In the most recent projections, researchers maintain the expectation that Montana will have enough hospital beds and ICU beds to handle the patients still expected to suffer from the virus. The projections are based on residents continuing to practice social distancing and adhering to the stay at home order.

The peak resource use for hospitals was put back a full week going from April 13 to April 20.

The projection for Wyoming has also changed. On Wednesday, the IHME revised the Wyoming death projection down from 114 to 67. The peak hospital resource use day is April 30.

The projections for the United States are improving. As of Wednesday, the model predicted the virus will kill 60,000 people in the United States over the next four months. That's about 33,000 fewer deaths than the model estimated last Thursday. While the US is still expected to face a shortage of about 16,000 hospital beds, it will need 168,000 fewer beds than previously expected, according to the new analysis.

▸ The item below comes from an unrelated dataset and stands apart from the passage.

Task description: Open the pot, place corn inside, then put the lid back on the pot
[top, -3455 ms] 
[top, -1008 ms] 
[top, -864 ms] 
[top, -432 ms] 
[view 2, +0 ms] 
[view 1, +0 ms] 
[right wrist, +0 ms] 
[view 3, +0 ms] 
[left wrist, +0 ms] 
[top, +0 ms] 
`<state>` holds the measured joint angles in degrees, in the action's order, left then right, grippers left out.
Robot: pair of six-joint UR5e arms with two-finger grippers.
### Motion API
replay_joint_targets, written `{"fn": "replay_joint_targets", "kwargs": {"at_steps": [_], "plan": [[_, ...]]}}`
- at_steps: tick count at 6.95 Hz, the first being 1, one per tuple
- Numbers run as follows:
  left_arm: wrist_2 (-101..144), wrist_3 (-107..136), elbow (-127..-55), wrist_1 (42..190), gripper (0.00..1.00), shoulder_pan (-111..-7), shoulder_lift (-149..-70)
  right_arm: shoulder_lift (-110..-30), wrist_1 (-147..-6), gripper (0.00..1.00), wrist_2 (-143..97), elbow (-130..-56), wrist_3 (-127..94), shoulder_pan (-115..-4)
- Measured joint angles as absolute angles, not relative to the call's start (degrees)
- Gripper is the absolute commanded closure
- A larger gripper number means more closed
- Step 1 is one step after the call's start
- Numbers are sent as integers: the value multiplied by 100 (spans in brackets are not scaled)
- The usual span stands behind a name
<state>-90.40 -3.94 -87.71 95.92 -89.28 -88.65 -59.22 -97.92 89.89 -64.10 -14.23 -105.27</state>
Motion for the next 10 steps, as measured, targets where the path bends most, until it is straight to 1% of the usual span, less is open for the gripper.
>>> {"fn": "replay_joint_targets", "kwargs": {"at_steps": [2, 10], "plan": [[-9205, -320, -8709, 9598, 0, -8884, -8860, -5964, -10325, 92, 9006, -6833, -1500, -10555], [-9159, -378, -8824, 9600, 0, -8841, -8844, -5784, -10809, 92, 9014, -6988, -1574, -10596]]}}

New data on the pandemic's trajectory -- from the United States and around the world -- has been fed into the model almost every day, driving the changes. The downward adjustment suggests social distancing may be working better than expected in some places.

The model's first major shift came on Sunday, when a "massive infusion of new data" led to changes, according to the model's maker, Dr. Christopher Murray, who serves as director of the Institute for Health Metrics and Evaluation at the University of Washington School of Medicine.

Additional data on the pandemic's trajectory has always been expected, along with methodological changes to fine-tune the predictions. And from the start, researchers at IHME, who built the model, have emphasized that it would change.

But the newest version of the model underscores just how important social distancing continues to be: It assumes those measures, such as closing schools and businesses, will continue through the modeled period, which is until August. And it still predicts tens of thousands of deaths.